The Cougars, who finished the season 26-9 but lost three of their final six games — after Hartsock suffered the left leg injury against Santa Clara — trimmed a 19-point deficit to six just five minutes into the second half. BYU trailed by 10 with three minutes left, but could never get that one big play to rattle the Golden Eagles.
“When we made a run at them, they always seemed to come back with a big shot, a big basket, somewhere,” Rose said. “ … We had a lot of opportunities that we could have converted, here or there, where we could have got over the hump and maybe challenged them there at the end.”
True enough, but this game was really lost in the first five minutes — just as the WCC semifinal against Gonzaga was and Tuesday’s win over Iona almost was.

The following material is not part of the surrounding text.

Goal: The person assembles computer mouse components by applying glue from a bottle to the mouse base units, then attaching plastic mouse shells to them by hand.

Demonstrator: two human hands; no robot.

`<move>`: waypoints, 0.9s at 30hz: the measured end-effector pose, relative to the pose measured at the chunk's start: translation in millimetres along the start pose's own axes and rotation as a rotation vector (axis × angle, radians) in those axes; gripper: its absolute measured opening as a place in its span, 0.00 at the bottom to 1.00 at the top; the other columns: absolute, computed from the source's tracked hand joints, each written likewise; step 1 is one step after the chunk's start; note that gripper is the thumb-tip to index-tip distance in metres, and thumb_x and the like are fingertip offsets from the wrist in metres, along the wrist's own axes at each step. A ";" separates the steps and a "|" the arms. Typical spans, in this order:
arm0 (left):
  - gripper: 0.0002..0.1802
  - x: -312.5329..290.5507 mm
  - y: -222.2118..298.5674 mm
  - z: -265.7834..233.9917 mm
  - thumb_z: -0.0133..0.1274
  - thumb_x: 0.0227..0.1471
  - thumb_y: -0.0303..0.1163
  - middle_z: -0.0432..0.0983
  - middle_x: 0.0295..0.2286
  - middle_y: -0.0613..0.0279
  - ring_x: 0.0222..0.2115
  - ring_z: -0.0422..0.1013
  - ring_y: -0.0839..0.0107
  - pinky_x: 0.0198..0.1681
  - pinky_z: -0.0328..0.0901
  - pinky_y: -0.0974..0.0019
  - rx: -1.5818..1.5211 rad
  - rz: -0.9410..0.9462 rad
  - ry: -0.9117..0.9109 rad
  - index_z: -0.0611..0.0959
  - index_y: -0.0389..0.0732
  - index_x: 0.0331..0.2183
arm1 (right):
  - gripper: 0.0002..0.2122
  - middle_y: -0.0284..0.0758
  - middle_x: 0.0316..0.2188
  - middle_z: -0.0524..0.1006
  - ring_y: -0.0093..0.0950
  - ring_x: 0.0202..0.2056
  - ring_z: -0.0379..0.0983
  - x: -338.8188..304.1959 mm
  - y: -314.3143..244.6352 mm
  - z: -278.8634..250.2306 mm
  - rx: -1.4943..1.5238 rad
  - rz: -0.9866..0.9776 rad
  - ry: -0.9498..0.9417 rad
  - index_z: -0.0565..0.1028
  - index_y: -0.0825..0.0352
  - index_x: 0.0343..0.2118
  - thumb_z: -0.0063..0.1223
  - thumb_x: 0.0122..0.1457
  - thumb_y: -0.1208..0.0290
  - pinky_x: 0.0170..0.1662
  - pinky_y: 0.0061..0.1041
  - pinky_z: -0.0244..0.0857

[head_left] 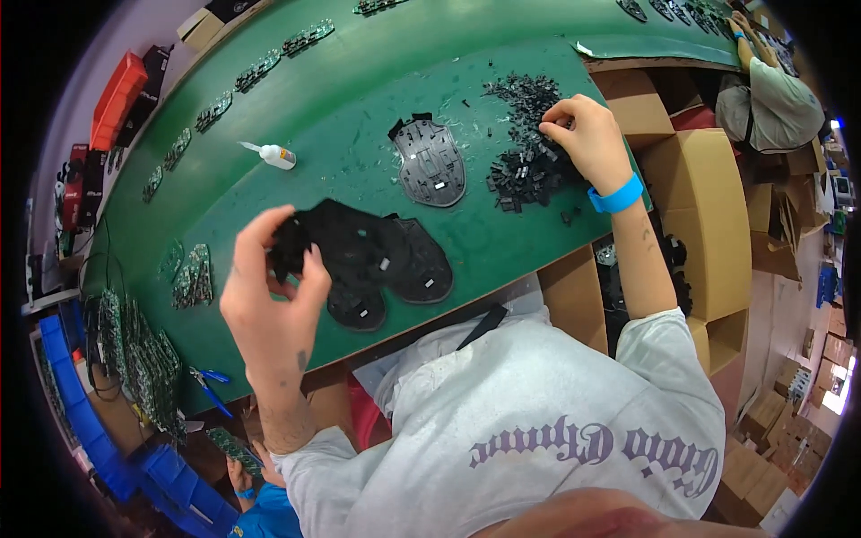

Marquette took an 18-5 lead on a dunk by future pro Jae Crowder (25 points, 16 rebounds, thousands of new admirers), and the Cougars were cooked.
Hartsock, who scored 13 of his 15 points in the second half after sitting on the bench with three fouls for most of the first half, took a stab at why the Cougars got off to another bad start, saying, “It just happens. … sometimes it is just how the game flows,” while Rose sort of sidestepped the question.
“I think we’ve played some pretty good teams,” he said, by far his shortest answer at the podium in the postgame news conference.
Hartsock had no rebounds, which Rose attributed to the bum ankle.
Trailing 49-34 at halftime, the Cougars’ best stretch came just after the break, when they held Marquette to a single point on eight possessions. Brandon Davies (19 points, 12 rebounds) did the heavy lifting, and when Charles Abouo hit a 3-pointer with 15:26 remaining, it was 52-46. Marquette answered by scoring on its next five possessions.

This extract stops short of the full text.